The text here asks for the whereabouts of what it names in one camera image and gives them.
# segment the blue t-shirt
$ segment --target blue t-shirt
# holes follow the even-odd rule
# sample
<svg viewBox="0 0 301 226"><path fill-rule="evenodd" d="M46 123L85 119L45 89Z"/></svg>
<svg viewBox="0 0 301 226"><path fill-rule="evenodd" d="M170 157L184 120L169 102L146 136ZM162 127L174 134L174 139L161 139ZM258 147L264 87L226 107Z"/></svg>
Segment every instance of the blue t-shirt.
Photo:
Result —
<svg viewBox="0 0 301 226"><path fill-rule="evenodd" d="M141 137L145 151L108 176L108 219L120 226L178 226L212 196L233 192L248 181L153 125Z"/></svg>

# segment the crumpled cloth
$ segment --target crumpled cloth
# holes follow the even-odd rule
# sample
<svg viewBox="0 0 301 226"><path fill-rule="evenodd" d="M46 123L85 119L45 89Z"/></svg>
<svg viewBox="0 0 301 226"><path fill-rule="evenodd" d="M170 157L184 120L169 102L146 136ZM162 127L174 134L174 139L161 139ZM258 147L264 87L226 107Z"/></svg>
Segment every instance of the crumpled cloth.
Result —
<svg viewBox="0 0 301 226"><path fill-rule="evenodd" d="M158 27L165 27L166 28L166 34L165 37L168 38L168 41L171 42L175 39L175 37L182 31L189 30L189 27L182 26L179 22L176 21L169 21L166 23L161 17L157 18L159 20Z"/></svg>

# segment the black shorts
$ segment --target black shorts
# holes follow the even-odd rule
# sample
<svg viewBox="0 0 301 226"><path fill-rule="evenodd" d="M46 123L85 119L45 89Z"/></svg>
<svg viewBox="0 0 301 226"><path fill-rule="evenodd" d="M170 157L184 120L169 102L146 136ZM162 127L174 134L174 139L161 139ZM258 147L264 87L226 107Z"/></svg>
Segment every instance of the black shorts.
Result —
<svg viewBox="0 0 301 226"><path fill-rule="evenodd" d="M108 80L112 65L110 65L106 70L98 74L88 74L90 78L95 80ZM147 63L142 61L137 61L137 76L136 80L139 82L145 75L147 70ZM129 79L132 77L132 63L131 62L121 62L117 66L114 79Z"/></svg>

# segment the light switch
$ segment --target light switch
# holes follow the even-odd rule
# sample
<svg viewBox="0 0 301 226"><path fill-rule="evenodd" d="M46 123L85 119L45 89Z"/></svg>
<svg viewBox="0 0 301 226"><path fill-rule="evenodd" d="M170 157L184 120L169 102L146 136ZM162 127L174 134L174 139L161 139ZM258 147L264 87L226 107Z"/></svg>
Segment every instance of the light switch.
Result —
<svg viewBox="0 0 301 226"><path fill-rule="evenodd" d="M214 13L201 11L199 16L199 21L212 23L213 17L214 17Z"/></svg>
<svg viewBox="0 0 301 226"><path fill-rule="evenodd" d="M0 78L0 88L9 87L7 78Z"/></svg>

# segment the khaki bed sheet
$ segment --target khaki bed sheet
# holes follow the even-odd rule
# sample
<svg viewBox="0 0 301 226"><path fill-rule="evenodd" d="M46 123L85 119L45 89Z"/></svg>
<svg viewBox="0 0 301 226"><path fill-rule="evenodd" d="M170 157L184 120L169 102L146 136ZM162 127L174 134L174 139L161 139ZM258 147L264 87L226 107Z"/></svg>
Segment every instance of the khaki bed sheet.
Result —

-*-

▸ The task
For the entries above, say how many lines contain the word "black", giving the number alone.

▸ Exercise answer
3